'''

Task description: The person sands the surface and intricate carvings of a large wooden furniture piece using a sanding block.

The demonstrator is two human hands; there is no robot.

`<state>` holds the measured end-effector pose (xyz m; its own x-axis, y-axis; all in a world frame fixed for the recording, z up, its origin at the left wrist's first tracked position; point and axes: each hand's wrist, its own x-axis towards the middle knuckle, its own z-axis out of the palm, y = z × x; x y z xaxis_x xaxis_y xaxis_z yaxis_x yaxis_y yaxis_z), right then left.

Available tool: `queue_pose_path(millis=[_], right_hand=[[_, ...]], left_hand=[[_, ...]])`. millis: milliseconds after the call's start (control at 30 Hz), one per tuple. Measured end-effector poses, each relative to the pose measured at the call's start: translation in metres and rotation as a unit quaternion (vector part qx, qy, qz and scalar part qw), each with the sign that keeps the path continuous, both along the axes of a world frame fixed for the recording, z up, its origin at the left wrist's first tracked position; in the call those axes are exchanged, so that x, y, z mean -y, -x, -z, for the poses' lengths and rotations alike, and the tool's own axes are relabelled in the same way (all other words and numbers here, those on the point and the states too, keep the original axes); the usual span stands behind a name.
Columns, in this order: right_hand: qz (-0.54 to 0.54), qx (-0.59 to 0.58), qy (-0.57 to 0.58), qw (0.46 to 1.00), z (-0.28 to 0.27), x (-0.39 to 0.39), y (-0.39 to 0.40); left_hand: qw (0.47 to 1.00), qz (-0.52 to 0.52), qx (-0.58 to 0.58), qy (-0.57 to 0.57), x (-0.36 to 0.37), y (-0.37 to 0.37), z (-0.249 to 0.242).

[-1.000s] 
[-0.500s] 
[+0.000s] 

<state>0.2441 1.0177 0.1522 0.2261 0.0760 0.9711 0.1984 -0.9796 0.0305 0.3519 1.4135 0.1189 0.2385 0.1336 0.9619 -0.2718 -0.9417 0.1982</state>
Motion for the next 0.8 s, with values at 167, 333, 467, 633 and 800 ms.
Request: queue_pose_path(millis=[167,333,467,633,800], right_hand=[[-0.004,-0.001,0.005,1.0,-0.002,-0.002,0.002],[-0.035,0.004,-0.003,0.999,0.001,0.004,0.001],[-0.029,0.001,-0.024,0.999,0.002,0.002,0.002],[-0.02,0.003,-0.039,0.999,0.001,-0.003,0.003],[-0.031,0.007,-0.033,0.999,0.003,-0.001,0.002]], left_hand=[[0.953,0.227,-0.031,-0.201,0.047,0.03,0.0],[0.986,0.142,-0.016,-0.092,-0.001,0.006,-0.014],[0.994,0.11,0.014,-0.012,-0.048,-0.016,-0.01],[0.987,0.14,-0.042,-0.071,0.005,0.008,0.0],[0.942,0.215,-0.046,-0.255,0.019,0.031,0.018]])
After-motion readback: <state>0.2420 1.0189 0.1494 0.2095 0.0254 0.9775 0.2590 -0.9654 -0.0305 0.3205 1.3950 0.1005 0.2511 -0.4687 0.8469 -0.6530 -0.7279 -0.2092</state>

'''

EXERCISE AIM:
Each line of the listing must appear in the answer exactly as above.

WRITTEN ANSWER:
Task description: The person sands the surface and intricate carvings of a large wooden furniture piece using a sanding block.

The demonstrator is two human hands; there is no robot.

`<state>` holds the measured end-effector pose (xyz m; its own x-axis, y-axis; all in a world frame fixed for the recording, z up, its origin at the left wrist's first tracked position; point and axes: each hand's wrist, its own x-axis towards the middle knuckle, its own z-axis out of the palm, y = z × x; x y z xaxis_x xaxis_y xaxis_z yaxis_x yaxis_y yaxis_z), right then left.

Available tool: `queue_pose_path(millis=[_], right_hand=[[_, ...]], left_hand=[[_, ...]])`. millis: milliseconds after the call's start (control at 30 Hz), one per tuple. Measured end-effector poses, each relative to the pose measured at the call's start: translation in metres and rotation as a unit quaternion (vector part qx, qy, qz and scalar part qw), each with the sign that keeps the path continuous, both along the axes of a world frame fixed for the recording, z up, its origin at the left wrist's first tracked position; in the call those axes are exchanged, so that x, y, z mean -y, -x, -z, for the poses' lengths and rotations alike, and the tool's own axes are relabelled in the same way (all other words and numbers here, those on the point and the states too, keep the original axes); the usual span stands behind a name.
Columns, in this order: right_hand: qz (-0.54 to 0.54), qx (-0.59 to 0.58), qy (-0.57 to 0.58), qw (0.46 to 1.00), z (-0.28 to 0.27), x (-0.39 to 0.39), y (-0.39 to 0.40); left_hand: qw (0.47 to 1.00), qz (-0.52 to 0.52), qx (-0.58 to 0.58), qy (-0.57 to 0.57), x (-0.36 to 0.37), y (-0.37 to 0.37), z (-0.249 to 0.242).

[-1.000s] 
[-0.500s] 
[+0.000s] 

<state>0.2441 1.0177 0.1522 0.2261 0.0760 0.9711 0.1984 -0.9796 0.0305 0.3519 1.4135 0.1189 0.2385 0.1336 0.9619 -0.2718 -0.9417 0.1982</state>
Motion for the next 0.8 s, with values at 167, 333, 467, 633 and 800 ms.
Request: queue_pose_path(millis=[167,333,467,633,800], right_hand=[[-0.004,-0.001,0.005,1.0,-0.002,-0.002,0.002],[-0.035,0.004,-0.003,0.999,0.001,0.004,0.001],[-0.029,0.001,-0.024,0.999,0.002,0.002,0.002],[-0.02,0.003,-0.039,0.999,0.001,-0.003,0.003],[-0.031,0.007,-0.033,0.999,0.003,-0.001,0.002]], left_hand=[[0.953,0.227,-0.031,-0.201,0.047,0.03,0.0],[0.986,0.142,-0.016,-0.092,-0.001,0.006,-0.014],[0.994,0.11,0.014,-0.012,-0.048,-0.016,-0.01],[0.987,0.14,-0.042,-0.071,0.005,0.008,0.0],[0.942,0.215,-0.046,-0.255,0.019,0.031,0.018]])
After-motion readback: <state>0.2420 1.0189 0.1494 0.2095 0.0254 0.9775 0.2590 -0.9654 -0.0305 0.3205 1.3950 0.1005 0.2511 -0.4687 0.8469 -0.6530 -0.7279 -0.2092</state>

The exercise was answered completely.